Department of Cardiology, Leiden University Medical Center, The Netherlands; Netherlands Heart Institute, Utrecht, The Netherlands.
Department of Radiotherapy, Leiden University Medical Center, The Netherlands.
Radiother Oncol. 2017 Oct;125(1):55-61. doi: 10.1016/j.radonc.2017.09.008. Epub 2017 Oct 4.
Patients who received chest irradiation for treatment of a malignancy are at increased risk for the development of coronary artery atherosclerosis. Little is known about the anatomical coronary artery plaque characteristics of irradiation induced coronary artery disease (CAD). This study aimed to evaluate potential differences in the presence, extent, severity, composition and location of CAD in patients treated with mediastinal irradiation compared with non-irradiated controls matched on age, gender and cardiovascular risk factors.
Seventy-nine asymptomatic Hodgkin and non-Hodgkin lymphoma survivors, all treated with mediastinal irradiation with or without chemotherapy, who underwent coronary computed tomography angiography (CTA) to exclude or detect CAD were included. Patients were 1:3 matched with non-irradiated controls (n=237) for age, gender, diabetes, hypertension, hypercholesterolemia, family history of CAD and currently smoking. Mean age at cancer diagnosis was 26±9years and age at the time of coronary CTA was 45±11years.

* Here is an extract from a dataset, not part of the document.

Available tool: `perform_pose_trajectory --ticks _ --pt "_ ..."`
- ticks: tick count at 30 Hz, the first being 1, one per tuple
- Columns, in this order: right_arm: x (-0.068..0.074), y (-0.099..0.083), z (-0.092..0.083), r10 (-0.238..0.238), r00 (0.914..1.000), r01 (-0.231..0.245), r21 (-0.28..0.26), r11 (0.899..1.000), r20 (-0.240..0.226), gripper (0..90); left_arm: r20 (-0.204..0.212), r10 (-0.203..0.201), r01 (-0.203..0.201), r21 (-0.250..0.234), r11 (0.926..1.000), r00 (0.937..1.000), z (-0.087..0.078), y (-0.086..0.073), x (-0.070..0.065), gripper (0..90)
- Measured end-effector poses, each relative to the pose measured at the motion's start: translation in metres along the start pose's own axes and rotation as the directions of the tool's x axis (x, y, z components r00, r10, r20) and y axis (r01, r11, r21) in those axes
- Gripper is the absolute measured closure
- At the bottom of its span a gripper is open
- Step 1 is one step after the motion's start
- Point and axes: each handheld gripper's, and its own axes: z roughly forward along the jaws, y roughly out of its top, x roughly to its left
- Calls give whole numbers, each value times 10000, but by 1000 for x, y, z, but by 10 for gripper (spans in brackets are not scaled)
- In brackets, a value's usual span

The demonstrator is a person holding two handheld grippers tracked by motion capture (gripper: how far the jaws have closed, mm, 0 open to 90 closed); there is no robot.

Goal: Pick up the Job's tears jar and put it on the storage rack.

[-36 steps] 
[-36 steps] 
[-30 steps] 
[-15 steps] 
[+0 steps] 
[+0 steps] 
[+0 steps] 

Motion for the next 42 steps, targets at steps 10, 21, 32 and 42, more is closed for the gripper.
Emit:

More patients had an abnormal CTA (defined as any coronary artery atherosclerosis): 59% vs. 36% (P<0.001) and significantly more patients had two vessel CAD: 10% vs. 6% and three vessel/left main CAD: 24% vs. 9% compared with controls (overall P<0.001). The maximum stenosis severity among patients was less often <30% (53% vs. 68%) and more often >70% (7% vs. 0%) (overall P=0.001). Patients had more coronary artery plaques in proximal coronary artery segments: left main (17% vs. 6%, P=0.004), proximal left anterior descending artery (30% vs. 16%, P=0.004), proximal right coronary artery (25% vs 10%, P<0.001) and proximal left circumflex artery (14% vs 6%, P=0.022), whereas the number of plaques in non-proximal segments did not differ between groups.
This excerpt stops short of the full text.